Picking up the grapes went smoothly. They had everything that I ordered (including the riesling)! Like every year, while waiting to get loaded, my brother and I go “browsing”. Jimmy (my supplier) knows that I am always a sucker for the impulse purchase. Jimmy took me into a secluded area of the warehouse to show me his latest great find, a Super Cabernet. These grapes were incredible tasting and measured a solid 26 brix on my light refractometer. They were sourced from a rather prestigious grape growing region of California (which escapes my memory) and came at a very steep cost of $58 per 36lb lug. 

So, of course my order was changed to include a batch of super cab.
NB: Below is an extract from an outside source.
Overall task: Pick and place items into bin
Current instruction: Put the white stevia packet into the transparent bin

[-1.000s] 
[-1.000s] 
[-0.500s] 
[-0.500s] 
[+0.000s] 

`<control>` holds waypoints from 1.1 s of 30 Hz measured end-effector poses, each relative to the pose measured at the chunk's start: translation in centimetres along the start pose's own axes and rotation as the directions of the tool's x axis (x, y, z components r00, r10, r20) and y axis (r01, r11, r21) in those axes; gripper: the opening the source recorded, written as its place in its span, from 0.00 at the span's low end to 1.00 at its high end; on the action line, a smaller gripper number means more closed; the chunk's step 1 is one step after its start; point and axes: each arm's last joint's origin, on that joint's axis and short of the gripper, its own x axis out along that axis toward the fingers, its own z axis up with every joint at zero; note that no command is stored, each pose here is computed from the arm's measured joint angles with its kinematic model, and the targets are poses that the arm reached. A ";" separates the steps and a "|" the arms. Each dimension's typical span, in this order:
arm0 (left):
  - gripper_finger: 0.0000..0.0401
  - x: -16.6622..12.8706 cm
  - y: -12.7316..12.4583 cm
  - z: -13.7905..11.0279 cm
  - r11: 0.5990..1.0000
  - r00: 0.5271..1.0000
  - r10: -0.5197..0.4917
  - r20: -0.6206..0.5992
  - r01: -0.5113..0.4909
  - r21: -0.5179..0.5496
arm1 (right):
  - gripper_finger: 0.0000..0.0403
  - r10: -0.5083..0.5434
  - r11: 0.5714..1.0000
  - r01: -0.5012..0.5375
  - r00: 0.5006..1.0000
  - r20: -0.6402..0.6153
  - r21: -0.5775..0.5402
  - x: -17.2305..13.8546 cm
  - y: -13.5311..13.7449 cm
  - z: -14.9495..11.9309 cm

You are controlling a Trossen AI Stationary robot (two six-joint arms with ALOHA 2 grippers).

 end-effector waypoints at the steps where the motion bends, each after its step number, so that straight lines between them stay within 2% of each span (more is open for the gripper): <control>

I will let you folks know how it turns out. 

Loading took forever, a good 4 hours. As they were loading, my brother went over to the Italian market across the street for some bread, cheese, and salami. It was good, but what I really wanted was some good Hungarian kielbasa. This has a very distinctive flavor and is my form of crack. Just 10 short minutes from my supplier is the Hungarian Meat Center, so the chase car made a pit stop on the way back to the winery.

During the drive back, I kept thinking about the super cab. My friend Joe started to sing …

*SUPER-CAB-*ifragilisticexpialidocious. 

Great! Yet another stupid song stuck in my head. 

When we got back, the truck ran right over the ground without any problem. It tad rained on Thursday and I was worried that the ground might be a big mud pit. Once the truck was parked in position, it was time to open a bottle and enjoy our goodies. When the volunteers finally left, it was about 5pm. I ended up having plenty of time to do those last minute things. Managed to get about 3 hours sleep and was up at 5:30am.


----------



## ibglowin (Sep 30, 2014)

Definitely interested in the SuperCab! That's actually not all that bad a price IF:

A) The fruit is noticeably higher quality (cluster wise fruit just looks beautiful)
B) Brix is close to perfect
C) Acid close to perfect

How did the numbers compare to the poor old NormalCab?


----------



## olusteebus (Sep 30, 2014)

looking forward to photos. Do you have a volunteer photographer?


----------



## Boatboy24 (Sep 30, 2014)

ibglowin said:


> Definitely interested in the SuperCab! That's actually not all that bad a price IF:
> 
> A) The fruit is noticeably higher quality (cluster wise fruit just looks beautiful)
> B) Brix is close to perfect
> ...



I agree. I pay $53 for "Gold" lugs (Amador Gold or Lodi Gold). The others are a buck or two less. I'm thrilled with the wine they produced last year though, and am hopeful I get a repeat this year.


----------



## JohnT (Sep 30, 2014)

*Saturday - morning to 2:30pm*

Crush day began at 5:30 am. I managed to keep busy puttering indoors. No matter how hard I wished, I simply could not get the sun to come up any sooner. 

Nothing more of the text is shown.